2. I trust my intuition more than someone else’s experience.

3. It’s good to know how others see me, for the perspective it brings.  I can use that information to make me more of the things I already aim to be, like kind, generous, fun and loving.

4.  My friend in the studio was totally right, for her. She was trusting her intuition based on her story and where I fit into it.  That’s good for me to remember.

5.  Always bring a friend along.  I think I would’ve had a complete meltdown in the studio if my BF wasn’t there, making me laugh in between takes and cheering me on. (photo credit to her for the first pic!)

This is a hard story for me to share. It makes me feel naked and exposed.  It still hurts to realize that other people’s perceptions of me can be so different than what I know to be true.

But it’s worth it.

It’s worth it if you remember it as you go about your life and creating your art.

It’s worth it if it reminds you to listen to your heart and trust yourself and your experiences as you create good in the world.

Other people want to help you.  They have the very best intentions, but they don’t have your heart, your mind and your experiences to draw from.

At the end of the day, it’s up to you to look like you, talk like you and be you.

When you do, the people you are meant to serve will hear your message and it will change them for the better.

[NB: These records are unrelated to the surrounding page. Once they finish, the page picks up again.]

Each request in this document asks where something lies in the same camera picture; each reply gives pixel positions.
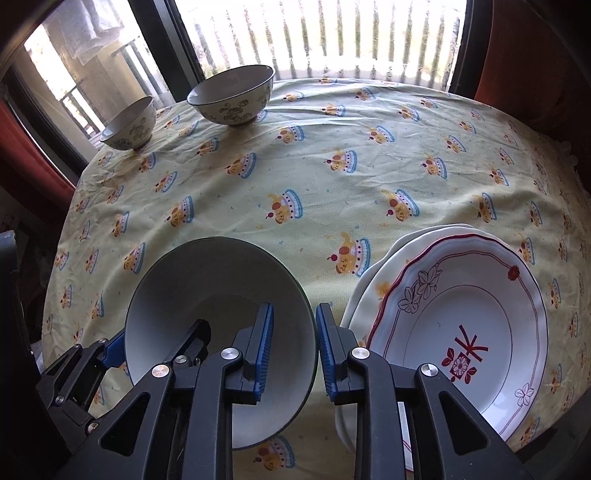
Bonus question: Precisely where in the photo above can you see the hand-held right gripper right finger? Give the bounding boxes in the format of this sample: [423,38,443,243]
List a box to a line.
[315,302,532,480]

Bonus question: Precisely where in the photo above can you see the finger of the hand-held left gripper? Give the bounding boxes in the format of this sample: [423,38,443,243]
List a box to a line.
[41,332,127,409]
[165,318,212,368]

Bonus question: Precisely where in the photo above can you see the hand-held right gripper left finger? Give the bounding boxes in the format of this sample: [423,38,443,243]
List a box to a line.
[60,302,275,480]

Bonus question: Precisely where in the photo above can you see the flower-patterned ceramic bowl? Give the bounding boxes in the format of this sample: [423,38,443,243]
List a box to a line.
[124,237,319,450]
[187,64,276,125]
[99,95,157,153]

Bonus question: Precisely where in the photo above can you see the large yellow-flower scalloped plate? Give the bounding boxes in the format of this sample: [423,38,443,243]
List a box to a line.
[335,224,476,455]

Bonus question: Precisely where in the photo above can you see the white ruffled-rim plate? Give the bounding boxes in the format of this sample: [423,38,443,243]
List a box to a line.
[346,226,476,352]

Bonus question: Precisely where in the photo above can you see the small flower-patterned plate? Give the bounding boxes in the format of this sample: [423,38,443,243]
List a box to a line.
[365,233,549,472]

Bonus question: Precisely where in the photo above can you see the yellow printed tablecloth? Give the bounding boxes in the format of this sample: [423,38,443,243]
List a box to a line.
[41,76,591,480]

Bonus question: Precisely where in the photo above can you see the red curtain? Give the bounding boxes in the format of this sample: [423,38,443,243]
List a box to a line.
[0,99,77,199]
[475,0,591,148]

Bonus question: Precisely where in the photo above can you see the balcony railing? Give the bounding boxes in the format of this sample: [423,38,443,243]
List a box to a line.
[111,0,465,93]

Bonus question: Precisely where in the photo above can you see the white hanging cloth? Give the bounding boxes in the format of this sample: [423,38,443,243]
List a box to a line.
[60,0,139,65]

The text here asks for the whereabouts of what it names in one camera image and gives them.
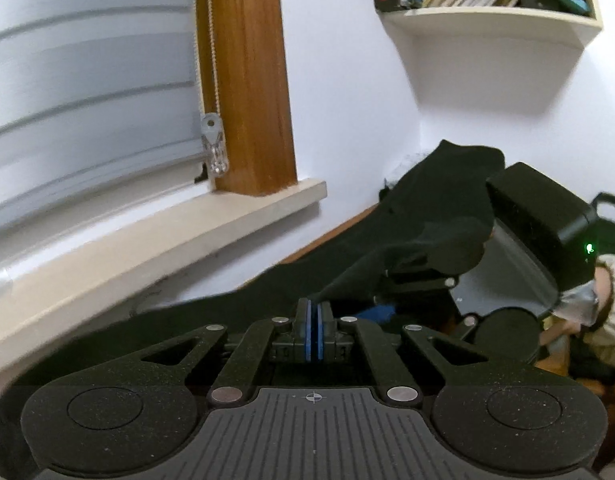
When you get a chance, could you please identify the clear blind cord clip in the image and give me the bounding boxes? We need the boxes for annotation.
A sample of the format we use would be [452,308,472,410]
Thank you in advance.
[200,112,232,179]

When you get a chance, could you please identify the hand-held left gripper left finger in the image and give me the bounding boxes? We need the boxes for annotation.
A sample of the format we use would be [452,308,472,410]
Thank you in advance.
[112,299,315,407]

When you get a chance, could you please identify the dark green pants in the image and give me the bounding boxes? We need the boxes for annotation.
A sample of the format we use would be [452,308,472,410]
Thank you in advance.
[0,140,508,480]

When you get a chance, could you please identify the white window frame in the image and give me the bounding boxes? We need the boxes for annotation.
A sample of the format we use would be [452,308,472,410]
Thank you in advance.
[0,177,214,283]

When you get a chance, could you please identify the white wall shelf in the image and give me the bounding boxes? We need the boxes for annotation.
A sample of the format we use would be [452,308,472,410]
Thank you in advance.
[370,0,604,52]

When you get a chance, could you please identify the blind bead chain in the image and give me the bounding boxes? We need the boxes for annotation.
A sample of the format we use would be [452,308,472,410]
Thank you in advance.
[194,0,224,117]

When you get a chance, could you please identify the grey window blind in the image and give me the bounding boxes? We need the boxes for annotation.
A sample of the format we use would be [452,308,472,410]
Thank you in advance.
[0,0,209,233]

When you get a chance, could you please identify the wooden window trim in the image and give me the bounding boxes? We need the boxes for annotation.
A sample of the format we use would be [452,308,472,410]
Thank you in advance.
[194,0,299,198]

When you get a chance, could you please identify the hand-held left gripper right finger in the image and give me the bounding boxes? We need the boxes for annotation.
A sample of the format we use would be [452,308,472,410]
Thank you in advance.
[315,300,513,405]

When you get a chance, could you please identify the person's right hand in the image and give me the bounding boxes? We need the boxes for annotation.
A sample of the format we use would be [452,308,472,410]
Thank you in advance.
[540,269,615,357]

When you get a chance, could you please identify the white fluffy cloth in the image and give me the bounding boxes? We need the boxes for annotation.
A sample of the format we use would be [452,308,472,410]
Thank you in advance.
[381,151,429,197]

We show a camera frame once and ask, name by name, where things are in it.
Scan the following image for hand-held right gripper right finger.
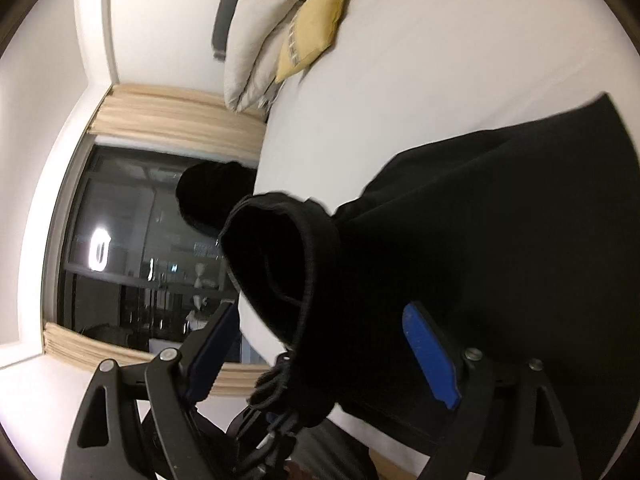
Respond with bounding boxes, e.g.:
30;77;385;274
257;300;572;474
402;302;583;480

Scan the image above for stacked cream pillows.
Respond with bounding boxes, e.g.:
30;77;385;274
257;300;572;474
223;0;326;113

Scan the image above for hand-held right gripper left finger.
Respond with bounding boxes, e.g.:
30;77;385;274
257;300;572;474
60;302;241;480

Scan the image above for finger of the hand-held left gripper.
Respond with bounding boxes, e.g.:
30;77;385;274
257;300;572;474
227;402;303;476

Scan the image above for black pants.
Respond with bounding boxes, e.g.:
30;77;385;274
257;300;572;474
219;91;640;461

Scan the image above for yellow cushion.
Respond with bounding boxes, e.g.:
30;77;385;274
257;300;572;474
275;0;351;83

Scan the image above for white bed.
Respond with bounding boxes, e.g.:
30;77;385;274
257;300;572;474
240;0;640;480

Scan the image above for grey upholstered headboard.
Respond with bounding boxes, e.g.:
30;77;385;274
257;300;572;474
211;0;261;61

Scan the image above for dark window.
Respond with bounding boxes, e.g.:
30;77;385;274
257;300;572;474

Exactly the way you intend to.

To more Love!


P.S. Here’s the link to that video if you want to watch me sweat it out.  😉


#yourturnchallenge #day3


  1. Great thoughts, Crystal! I think all of us girls have to learn this one over and over in life…and it starts so early, as I see in my elementary-aged daughter.

    As you know, my mother is a speaker and author and early in her career was told that “half the women in your audience won’t like you from the moment you step on the stage because you are thin and blonde.” Ouch! But, the advice that followed was wise, not to change herself, but to reach out and connect. I think it is something we all need to try more often.

    1. Thank you so much for sharing that Missy. What sage wisdom to gain early on. Reach out and connect. You’re right. If only we could remember those words every time we interacted with each other at all, not only just from the stage!